According to Agnes Varda, one of the pioneers of French new wave movement --a woman whose name is often conveniently overlooked in the main/male stream saga of European new wave -- a woman who has been hidden behind the shadows of Godard, Truffaut brotherhood, there after all exists a "women's visual vocabulary".

Women's existence in society and culture places her in a certain parameter from within which space, from within which safe circle of respectability, freedom and individuality prescribed to her by the patriarchal reform agenda -- a woman must operate, bearing the burden of cultural, national, ideological, and spiritual iconification. She is never fully recognised as a human subject; either a Goddess, or a Whore, an animal who is only valuable because of her body parts that can give pleasure to men, procreate to continue the patriarchal kinship lineage.

From the vantage point of a woman, reality is not the same episteme we see in the mainstream world of representation around us. Men and women don't live the same reality. They belong to different plains of power and are meant to see different versions of the same images as they both stare at one single object, or truth, or reality. The phrase 'personal is political' was designed to draw attention to the political meanings and imperatives that derive from women's everyday experiences of their personal and private lives. In MacKinnon's words:

"To say that the personal is political means that gender as a division of power is discoverable and verifiable through women's intimate experience of sexual objectification, which is definitive and synonymous with women's lives as gender female. Thus, to feminism, the personal is epistemologically the political, and its epistemology is its politics."

Following feminist scholar MacKinnon and filmmaker Agnes Varda, is there a specific currency in which the female film director's gaze behind the camera must translate reality? Claire Johnston, the first feminist film critic argues that myth invades film representation in much the same way as it does other cultural artefacts, "myth transmits and transforms that ideology of sexism and renders its invisible." Social and cultural myths about women transmit themselves in the main/male stream filmic representation validating and creating models for real women in the society to follow and perpetuate the myth of the man made female, creating a vicious circle.

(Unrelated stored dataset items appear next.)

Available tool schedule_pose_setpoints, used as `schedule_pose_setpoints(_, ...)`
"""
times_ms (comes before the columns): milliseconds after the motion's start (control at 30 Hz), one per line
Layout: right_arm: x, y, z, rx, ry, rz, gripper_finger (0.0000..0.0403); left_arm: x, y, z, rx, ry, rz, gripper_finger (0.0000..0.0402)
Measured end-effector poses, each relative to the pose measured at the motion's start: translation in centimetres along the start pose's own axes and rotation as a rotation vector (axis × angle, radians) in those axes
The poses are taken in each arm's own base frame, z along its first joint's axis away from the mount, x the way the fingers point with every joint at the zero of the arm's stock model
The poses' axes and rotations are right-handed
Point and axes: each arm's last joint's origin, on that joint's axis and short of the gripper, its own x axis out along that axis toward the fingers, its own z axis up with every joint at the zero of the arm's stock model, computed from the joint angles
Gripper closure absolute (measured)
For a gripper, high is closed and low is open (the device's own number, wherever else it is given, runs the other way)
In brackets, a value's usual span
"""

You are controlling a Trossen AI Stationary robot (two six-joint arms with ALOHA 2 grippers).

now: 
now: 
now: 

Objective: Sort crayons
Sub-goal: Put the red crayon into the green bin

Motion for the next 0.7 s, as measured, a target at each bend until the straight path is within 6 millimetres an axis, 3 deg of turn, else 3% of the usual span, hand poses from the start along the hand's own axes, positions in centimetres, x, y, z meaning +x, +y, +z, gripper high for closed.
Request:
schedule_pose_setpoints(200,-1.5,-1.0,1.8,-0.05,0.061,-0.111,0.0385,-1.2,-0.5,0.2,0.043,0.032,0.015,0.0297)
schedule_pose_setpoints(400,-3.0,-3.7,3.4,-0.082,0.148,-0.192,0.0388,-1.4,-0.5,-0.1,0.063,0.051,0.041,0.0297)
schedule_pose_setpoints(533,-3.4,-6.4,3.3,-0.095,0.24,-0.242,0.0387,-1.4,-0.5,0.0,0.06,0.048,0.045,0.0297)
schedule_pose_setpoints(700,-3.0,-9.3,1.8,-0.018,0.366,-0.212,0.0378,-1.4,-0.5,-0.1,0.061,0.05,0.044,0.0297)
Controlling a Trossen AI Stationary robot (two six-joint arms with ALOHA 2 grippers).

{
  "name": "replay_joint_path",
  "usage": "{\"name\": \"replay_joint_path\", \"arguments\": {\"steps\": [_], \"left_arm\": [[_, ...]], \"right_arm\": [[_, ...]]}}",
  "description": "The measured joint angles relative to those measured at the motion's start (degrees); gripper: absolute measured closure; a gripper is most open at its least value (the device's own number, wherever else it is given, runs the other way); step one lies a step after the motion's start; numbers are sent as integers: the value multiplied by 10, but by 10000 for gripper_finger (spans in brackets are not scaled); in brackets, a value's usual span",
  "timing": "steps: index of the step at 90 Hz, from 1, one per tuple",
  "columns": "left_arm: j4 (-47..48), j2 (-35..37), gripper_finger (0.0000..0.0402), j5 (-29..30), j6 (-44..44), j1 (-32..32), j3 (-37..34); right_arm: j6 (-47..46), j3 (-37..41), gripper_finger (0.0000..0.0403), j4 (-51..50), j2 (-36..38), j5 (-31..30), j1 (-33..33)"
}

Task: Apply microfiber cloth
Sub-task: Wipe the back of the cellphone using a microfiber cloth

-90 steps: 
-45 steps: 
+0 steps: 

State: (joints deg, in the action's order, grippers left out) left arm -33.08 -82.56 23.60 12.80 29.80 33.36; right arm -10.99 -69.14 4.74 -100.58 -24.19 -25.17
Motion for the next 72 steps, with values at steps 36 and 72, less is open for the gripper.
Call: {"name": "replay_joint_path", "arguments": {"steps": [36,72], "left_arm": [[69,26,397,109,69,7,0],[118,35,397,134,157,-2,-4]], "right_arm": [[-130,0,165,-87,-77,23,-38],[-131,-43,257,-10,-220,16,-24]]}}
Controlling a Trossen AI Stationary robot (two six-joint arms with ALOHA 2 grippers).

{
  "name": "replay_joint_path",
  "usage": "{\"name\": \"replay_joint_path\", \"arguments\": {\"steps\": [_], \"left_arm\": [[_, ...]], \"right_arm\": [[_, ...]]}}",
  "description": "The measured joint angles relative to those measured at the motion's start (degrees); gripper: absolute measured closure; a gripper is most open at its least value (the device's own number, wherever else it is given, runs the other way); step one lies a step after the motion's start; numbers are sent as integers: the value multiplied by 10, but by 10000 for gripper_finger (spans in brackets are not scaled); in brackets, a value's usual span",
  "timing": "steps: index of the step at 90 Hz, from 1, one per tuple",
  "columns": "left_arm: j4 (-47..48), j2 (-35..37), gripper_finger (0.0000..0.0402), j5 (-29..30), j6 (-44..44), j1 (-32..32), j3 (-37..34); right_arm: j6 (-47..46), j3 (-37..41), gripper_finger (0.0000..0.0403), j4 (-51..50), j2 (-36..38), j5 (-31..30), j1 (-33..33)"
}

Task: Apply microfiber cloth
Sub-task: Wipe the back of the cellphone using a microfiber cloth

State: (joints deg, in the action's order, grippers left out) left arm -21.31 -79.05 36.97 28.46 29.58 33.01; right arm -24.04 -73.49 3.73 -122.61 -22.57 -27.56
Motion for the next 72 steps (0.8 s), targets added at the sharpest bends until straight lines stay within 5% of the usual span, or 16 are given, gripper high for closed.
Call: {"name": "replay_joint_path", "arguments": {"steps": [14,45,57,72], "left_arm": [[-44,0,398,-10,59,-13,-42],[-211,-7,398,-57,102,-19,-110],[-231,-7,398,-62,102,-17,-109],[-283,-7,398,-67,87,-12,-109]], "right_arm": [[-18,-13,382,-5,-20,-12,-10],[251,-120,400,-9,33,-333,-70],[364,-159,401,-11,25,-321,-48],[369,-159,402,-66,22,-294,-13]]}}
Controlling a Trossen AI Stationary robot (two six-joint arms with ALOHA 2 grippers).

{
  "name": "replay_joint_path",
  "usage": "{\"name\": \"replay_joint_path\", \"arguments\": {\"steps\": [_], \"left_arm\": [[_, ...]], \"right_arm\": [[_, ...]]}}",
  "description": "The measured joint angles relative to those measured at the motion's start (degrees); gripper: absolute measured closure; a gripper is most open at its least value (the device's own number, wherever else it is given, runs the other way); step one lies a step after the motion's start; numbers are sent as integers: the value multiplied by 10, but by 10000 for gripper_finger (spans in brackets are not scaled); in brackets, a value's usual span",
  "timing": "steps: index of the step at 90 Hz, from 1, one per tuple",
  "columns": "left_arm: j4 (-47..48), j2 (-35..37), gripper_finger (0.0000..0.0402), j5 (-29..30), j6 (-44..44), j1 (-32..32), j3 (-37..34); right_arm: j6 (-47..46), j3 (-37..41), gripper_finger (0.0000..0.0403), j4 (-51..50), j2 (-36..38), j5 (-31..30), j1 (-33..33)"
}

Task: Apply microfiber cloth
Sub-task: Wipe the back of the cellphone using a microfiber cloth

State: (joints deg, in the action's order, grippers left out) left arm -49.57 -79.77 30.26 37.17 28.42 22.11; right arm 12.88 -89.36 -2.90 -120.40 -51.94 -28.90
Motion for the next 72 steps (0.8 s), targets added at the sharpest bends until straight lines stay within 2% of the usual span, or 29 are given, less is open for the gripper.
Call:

The representation of women as subsidiary characters to men in main/male stream films not only validates women's position in society as sexual objects, but women's role in the ideological realm of the masculine construct of identity and nation-state:

"Iconography as a specific kind of sign of cluster of signs based on certain conventions within the Hollywood genres has been responsible for the stereotyping of women within the commercial cinema in general."

A woman's right to her own body, control over her reproductive organs, choice over her pleasures and desires is the first step towards recognising and realising oneself as an individual female subject. This is exactly what a group of female film makers have been consciously trying to capture in their work -- the intimate sexual and larger philosophical discourse of a female's life. As Agnes Varda has pointed out, there certainly is a female visual currency, a female pool of stories to choose from and female sensibilities to represent.

In today's world there is no 'one' feminist ideology or vision, feminism today is not a single vision, it is rather "a visionary way of seeing". Today there is no 'one' type of feminist films, rather there are films made by different women, representing diverse women, depicting ranges of experiences, feelings and senses women feel -- elements that never make into the main/male stream currency of images and desire. The masculine visual economy of desire will only place women in a place from where her sexual beauty is desirable and enjoyable, and secondly place women in a place from where she is forever the secondary object, never the central human subject.

Here we begin to tread on uncomfortable territory. When talking about women's images as currency of desire, should female directors shy away from showing feminine beauty and sensuality? Should female directors, in order to represent their female protagonist as a 'human being' and not a sexual object, defeminise the protagonist, strip her of her female beauty, a beauty which may in many ways overlap with the male/main stream cinematic representation?

Take for instance Aparna Sen's Parama (1984) and Agnes Varda's Vagabond (1985). In Vagabond we see a female subject and her journey. Mona, the vagabond is dead, and we trace back to her life to find out why and how she died. The answer is chilling: Mona's (The Vagabond's) persistence to struggle against both capitalist and patriarchal structures brings her to death, just like the protagonist is driven to death in Aparna Sen's Sati (1989). Sen's Parama attempts death to evade the patriarchal structure, but she survives, finally at the end the human subject Parama emerges; as opposed to the prior sexual object Parama, she is now shaven headed, colourless, stripped of the earlier sexual charms.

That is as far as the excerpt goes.